O novo programa deve utilizar tecnologia atualizada, em conformidade com a Lei nº 13.964/2019 e a Norma Técnica nº 014/2024 da Senasp. O Estado tem 90 dias para apresentar um plano detalhado com cronograma, metas e estimativa orçamentária, prevendo cobertura integral das unidades operacionais com prioridade para ingressos domiciliares, controle de distúrbios e atendimentos de violência doméstica. As câmeras existentes não podem ser descartadas, e as gravações devem ser preservadas para acesso do Ministério Público ou Defensoria Pública.
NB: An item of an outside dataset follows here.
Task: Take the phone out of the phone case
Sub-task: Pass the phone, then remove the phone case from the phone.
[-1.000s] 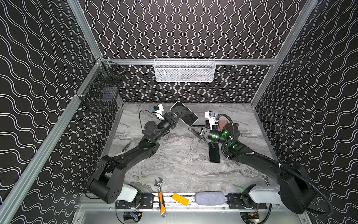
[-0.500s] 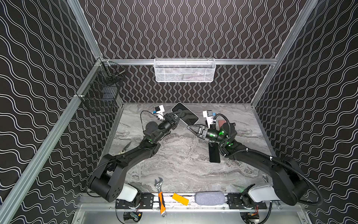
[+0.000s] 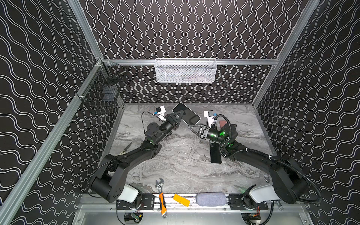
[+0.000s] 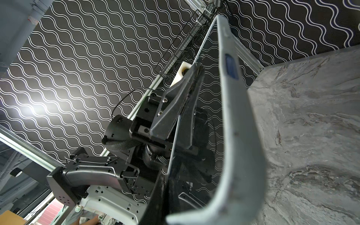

A decisão estabeleceu um Comitê Intersetorial Permanente para acompanhar a implementação, com representação do Executivo, Judiciário, Ministério Público, Defensoria Pública, OAB e sociedade civil. O Estado deve apresentar relatórios semestrais com dados sobre operação, ocorrências sem gravação, uso da força e mortes em intervenção policial. Multas de R$ 50 mil por descumprimento da reimplantação e R$ 20 mil para as demais obrigações foram fixadas, revertendo a fundos de defesa de direitos difusos. O Estado também foi condenado ao pagamento de honorários advocatícios à Defensoria Pública.